◆ **PROBLEM TO WORK ON**: With the images removed, write out every line below exactly.

═══ AVAILABLE DATA ═══

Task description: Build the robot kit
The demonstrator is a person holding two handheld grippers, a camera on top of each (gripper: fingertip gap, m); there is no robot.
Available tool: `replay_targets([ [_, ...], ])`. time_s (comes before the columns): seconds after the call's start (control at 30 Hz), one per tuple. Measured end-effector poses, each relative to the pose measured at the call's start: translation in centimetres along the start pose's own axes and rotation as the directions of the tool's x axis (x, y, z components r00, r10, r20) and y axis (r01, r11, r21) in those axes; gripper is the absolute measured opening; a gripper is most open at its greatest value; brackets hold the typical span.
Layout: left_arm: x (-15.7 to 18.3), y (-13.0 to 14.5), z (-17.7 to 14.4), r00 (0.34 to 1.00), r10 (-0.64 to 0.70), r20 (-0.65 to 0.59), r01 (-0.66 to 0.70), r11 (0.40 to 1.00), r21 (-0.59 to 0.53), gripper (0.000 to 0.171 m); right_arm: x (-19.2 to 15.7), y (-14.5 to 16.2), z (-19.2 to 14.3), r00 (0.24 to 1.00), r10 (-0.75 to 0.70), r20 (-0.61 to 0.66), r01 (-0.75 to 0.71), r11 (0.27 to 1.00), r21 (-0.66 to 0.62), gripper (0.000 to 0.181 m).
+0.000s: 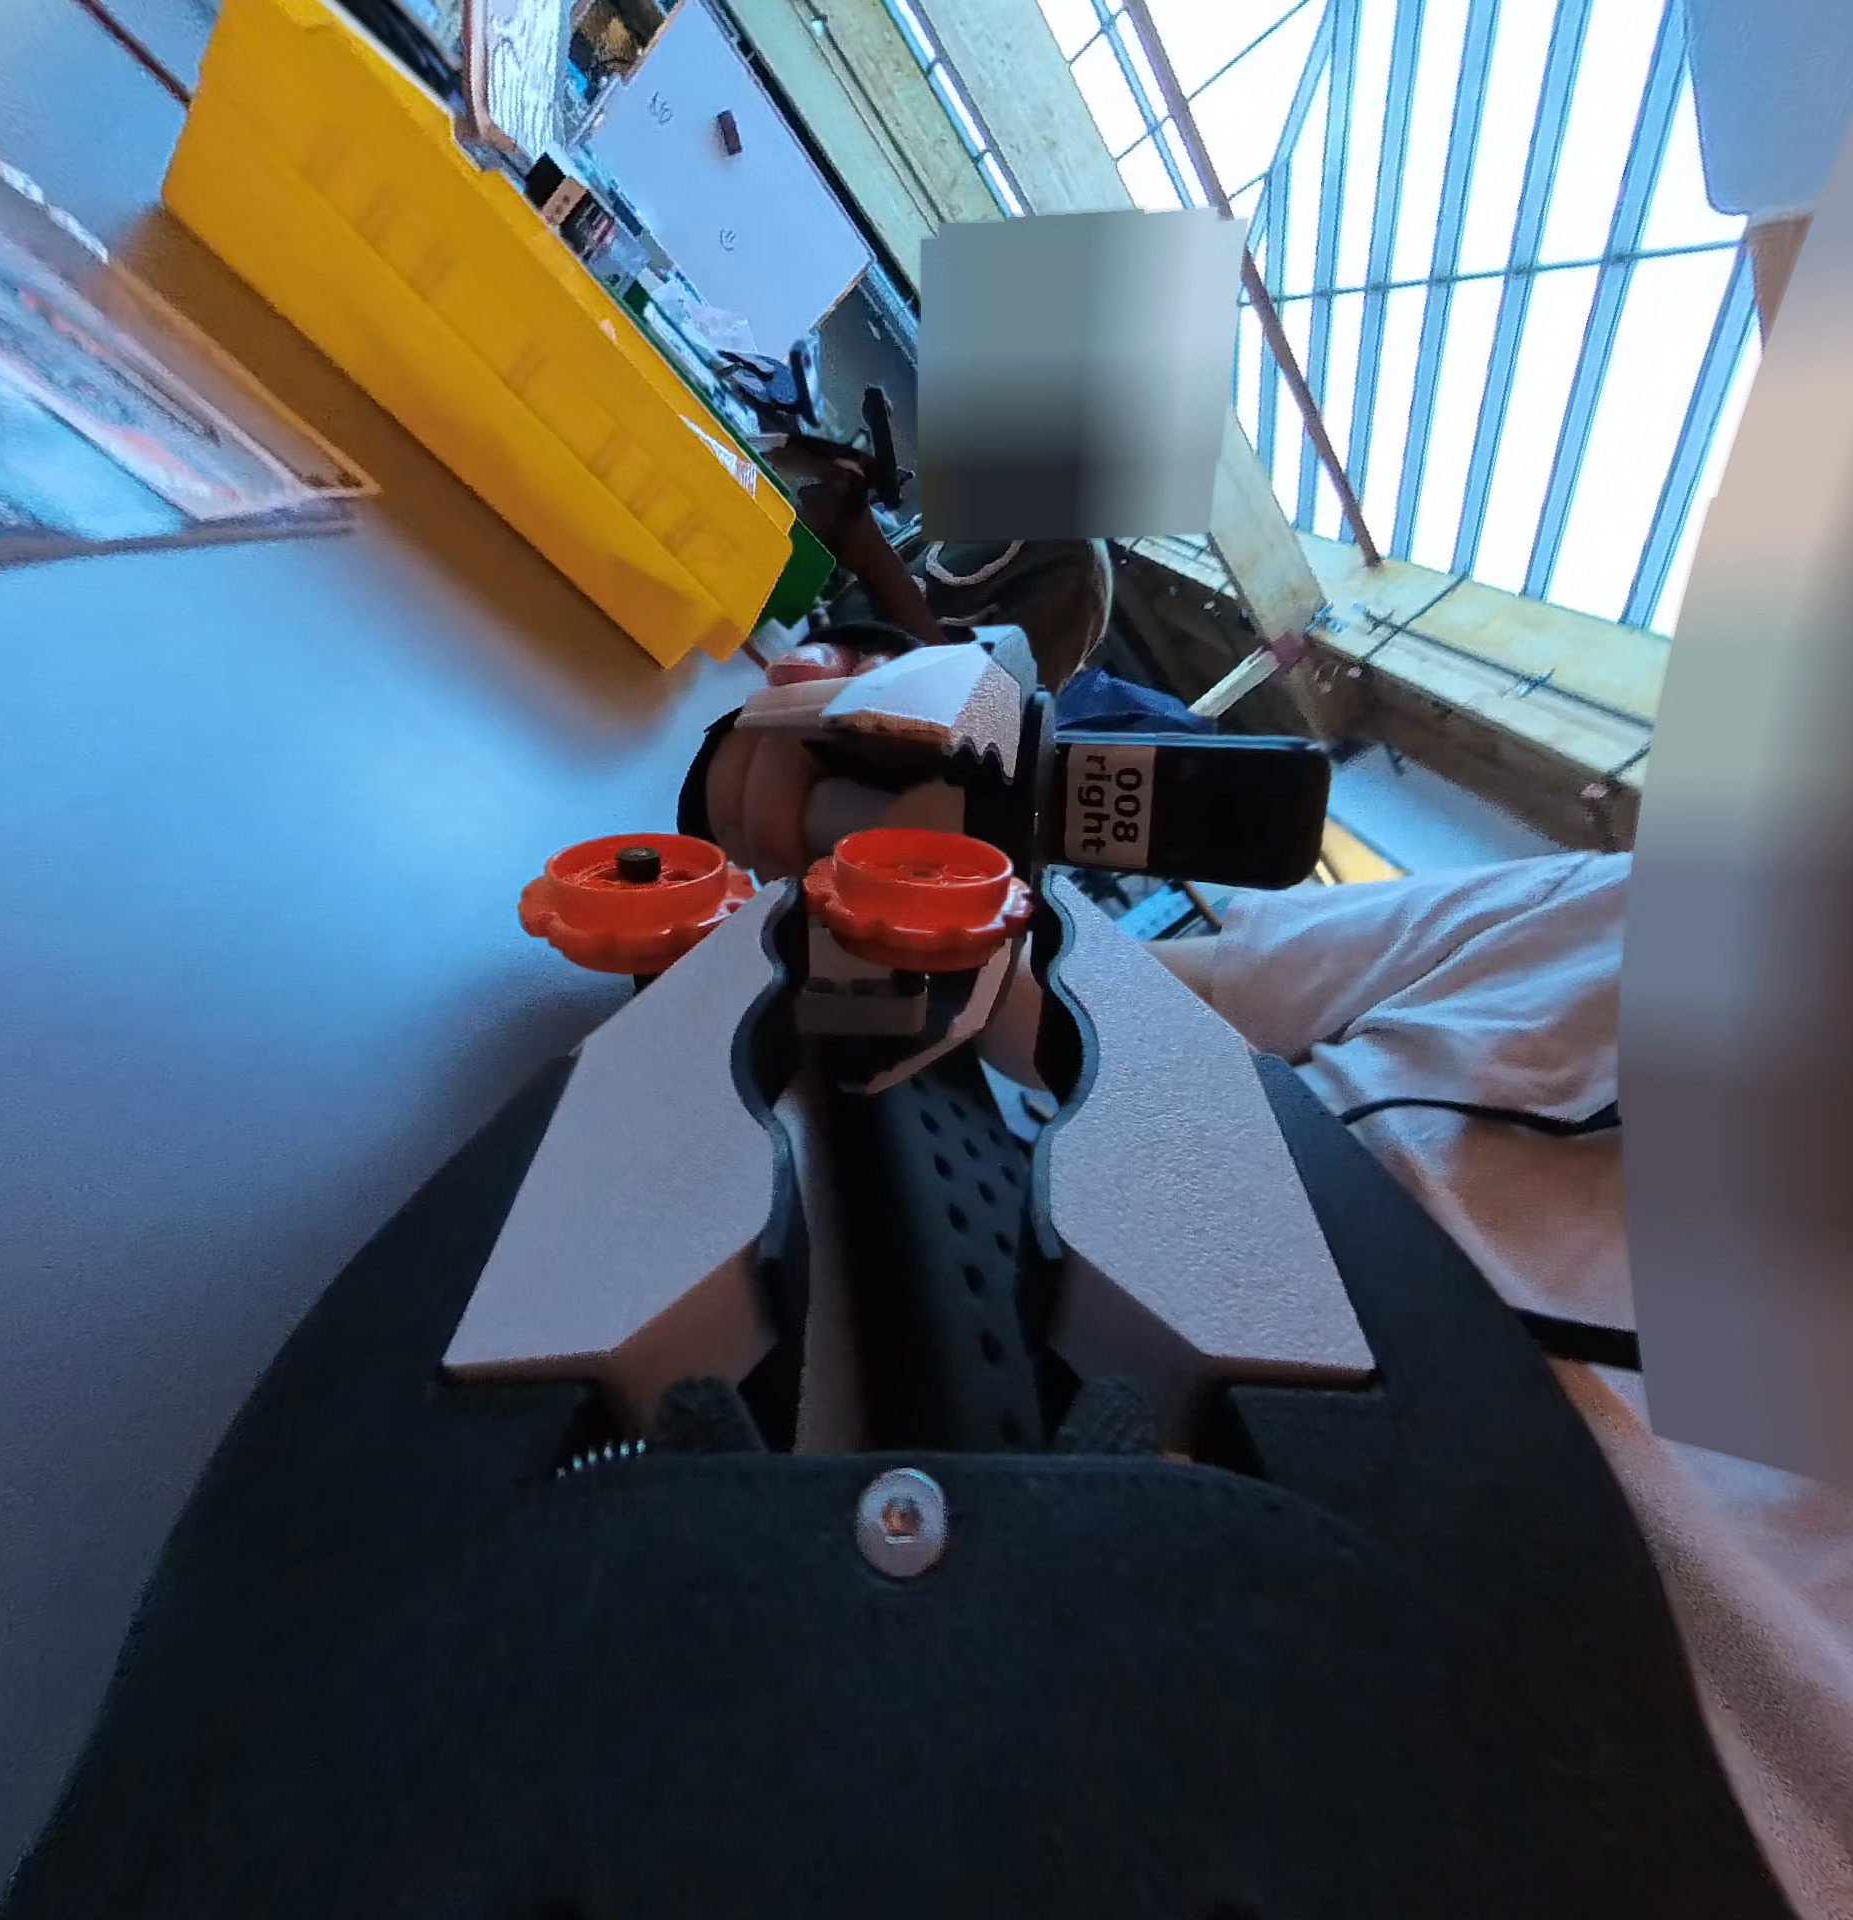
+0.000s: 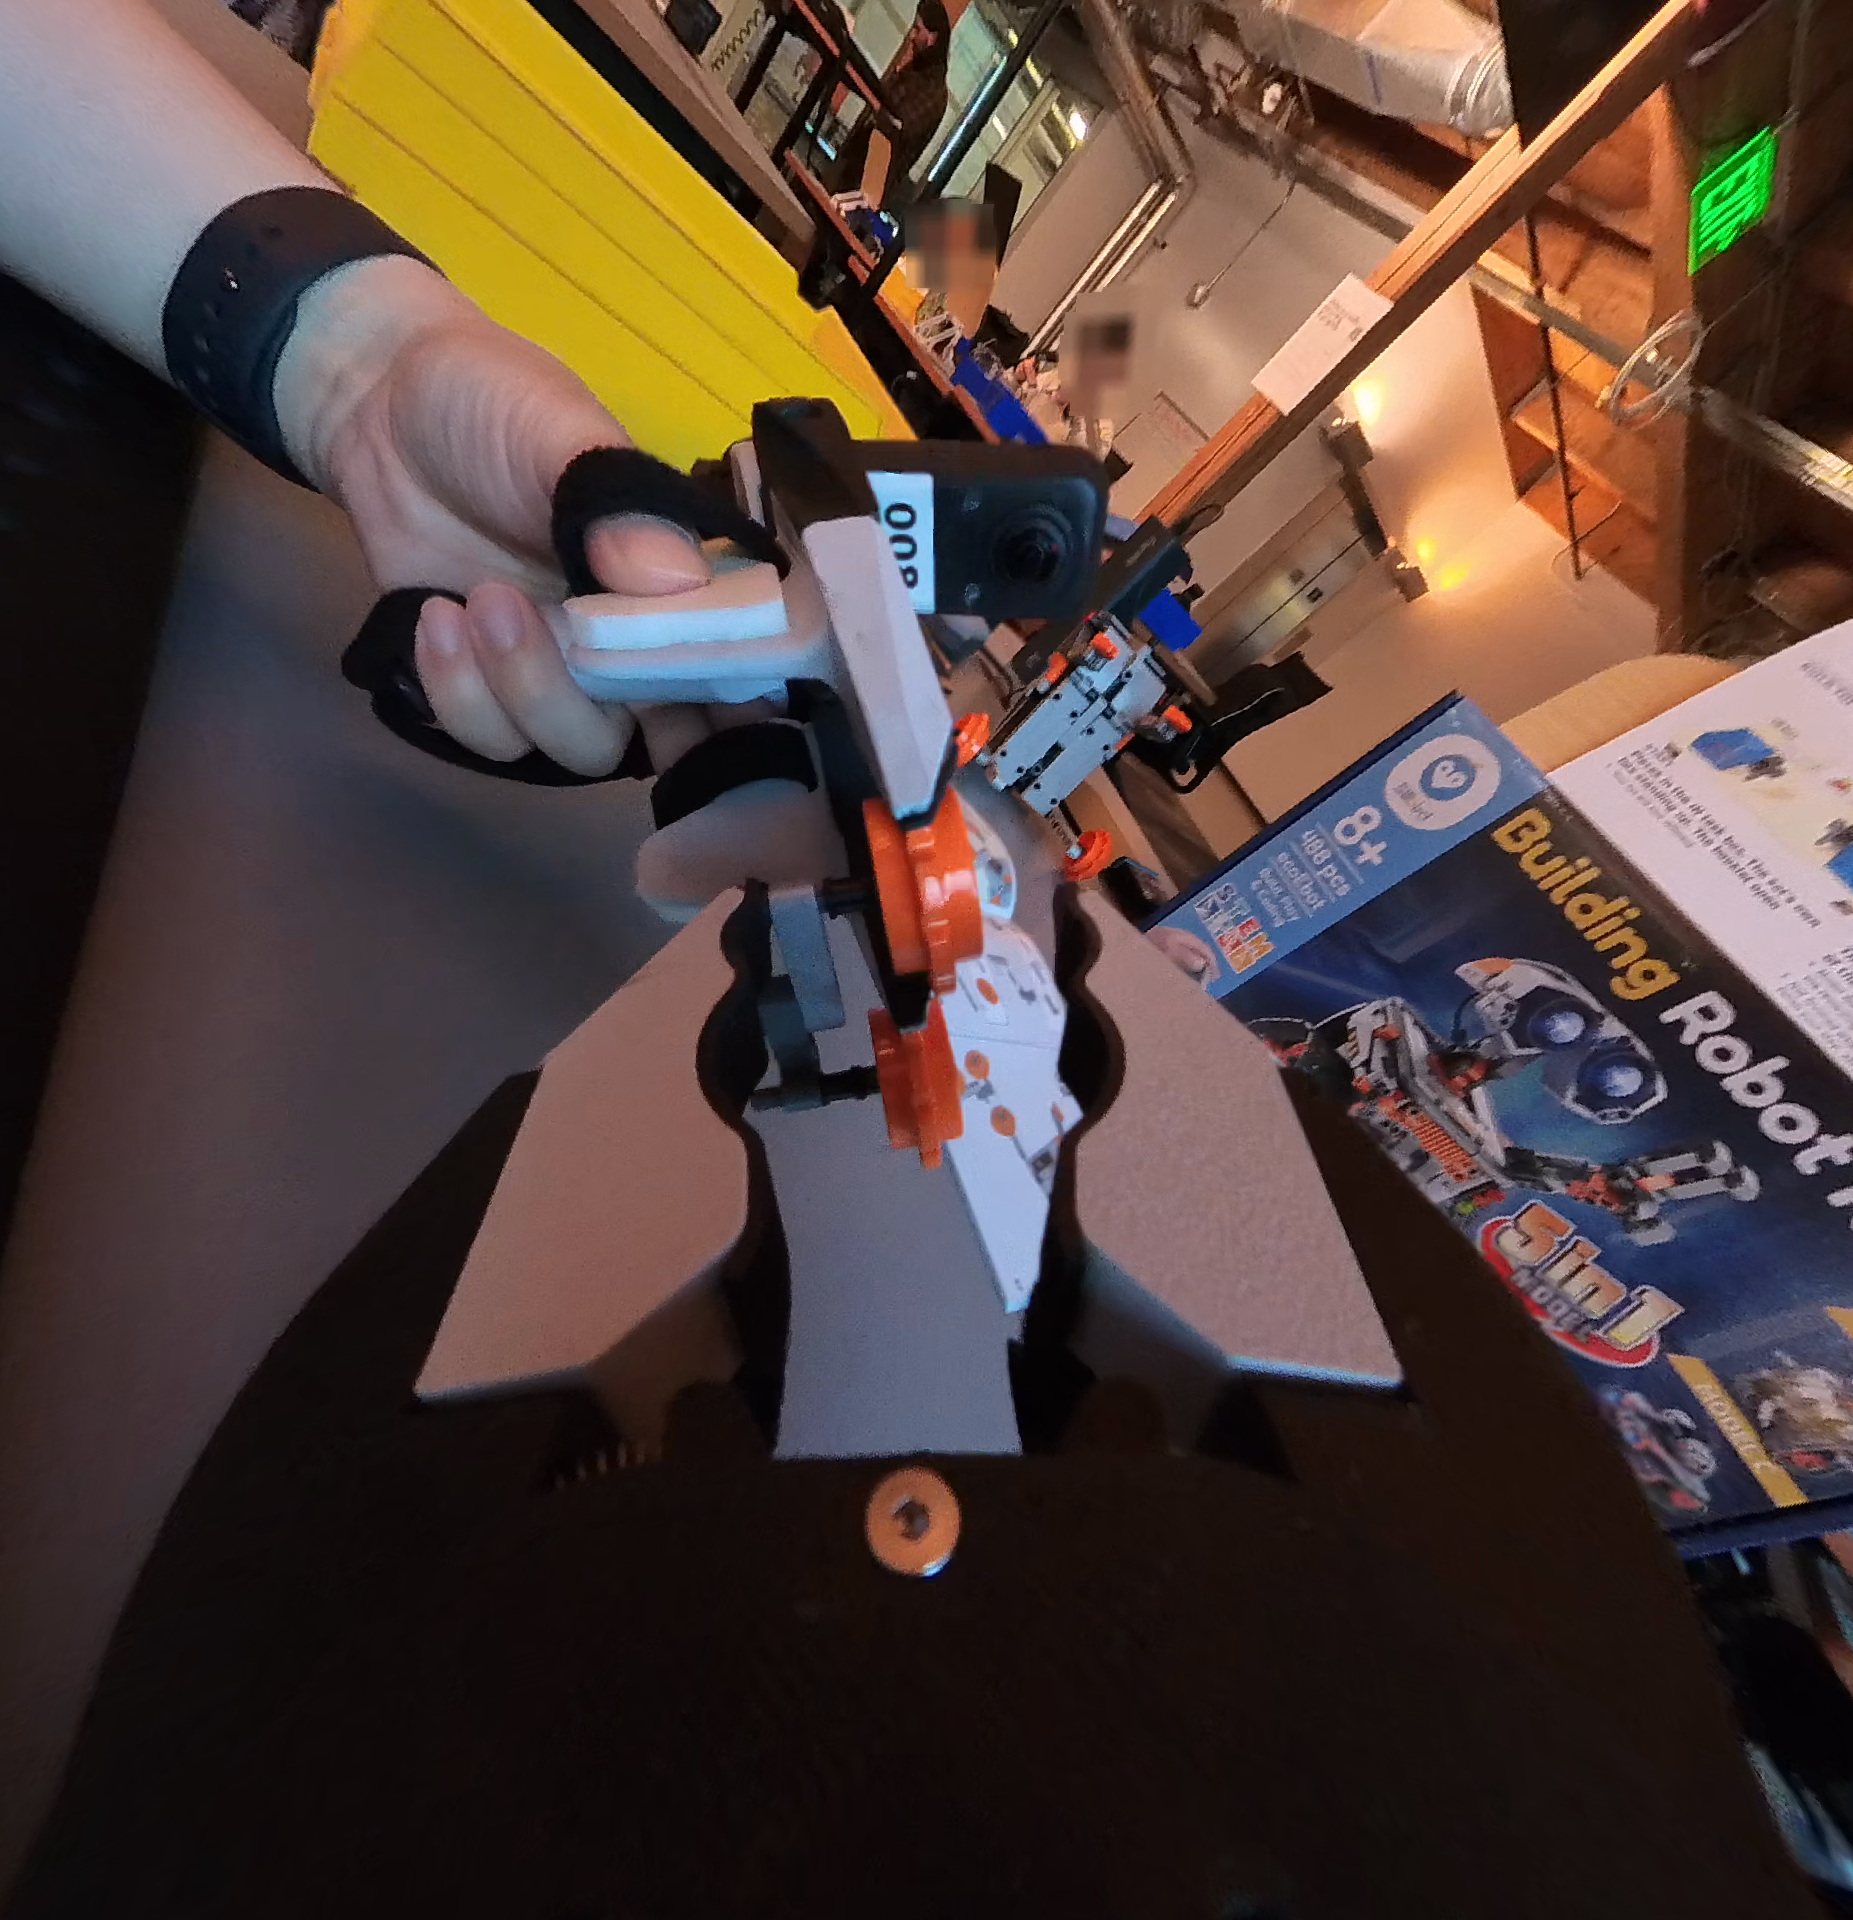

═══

◆ **RESPONSE TO THIS EXERCISE**:
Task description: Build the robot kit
The demonstrator is a person holding two handheld grippers, a camera on top of each (gripper: fingertip gap, m); there is no robot.
Available tool: `replay_targets([ [_, ...], ])`. time_s (comes before the columns): seconds after the call's start (control at 30 Hz), one per tuple. Measured end-effector poses, each relative to the pose measured at the call's start: translation in centimetres along the start pose's own axes and rotation as the directions of the tool's x axis (x, y, z components r00, r10, r20) and y axis (r01, r11, r21) in those axes; gripper is the absolute measured opening; a gripper is most open at its greatest value; brackets hold the typical span.
Layout: left_arm: x (-15.7 to 18.3), y (-13.0 to 14.5), z (-17.7 to 14.4), r00 (0.34 to 1.00), r10 (-0.64 to 0.70), r20 (-0.65 to 0.59), r01 (-0.66 to 0.70), r11 (0.40 to 1.00), r21 (-0.59 to 0.53), gripper (0.000 to 0.171 m); right_arm: x (-19.2 to 15.7), y (-14.5 to 16.2), z (-19.2 to 14.3), r00 (0.24 to 1.00), r10 (-0.75 to 0.70), r20 (-0.61 to 0.66), r01 (-0.75 to 0.71), r11 (0.27 to 1.00), r21 (-0.66 to 0.62), gripper (0.000 to 0.181 m).
+0.000s: 
+0.000s: 

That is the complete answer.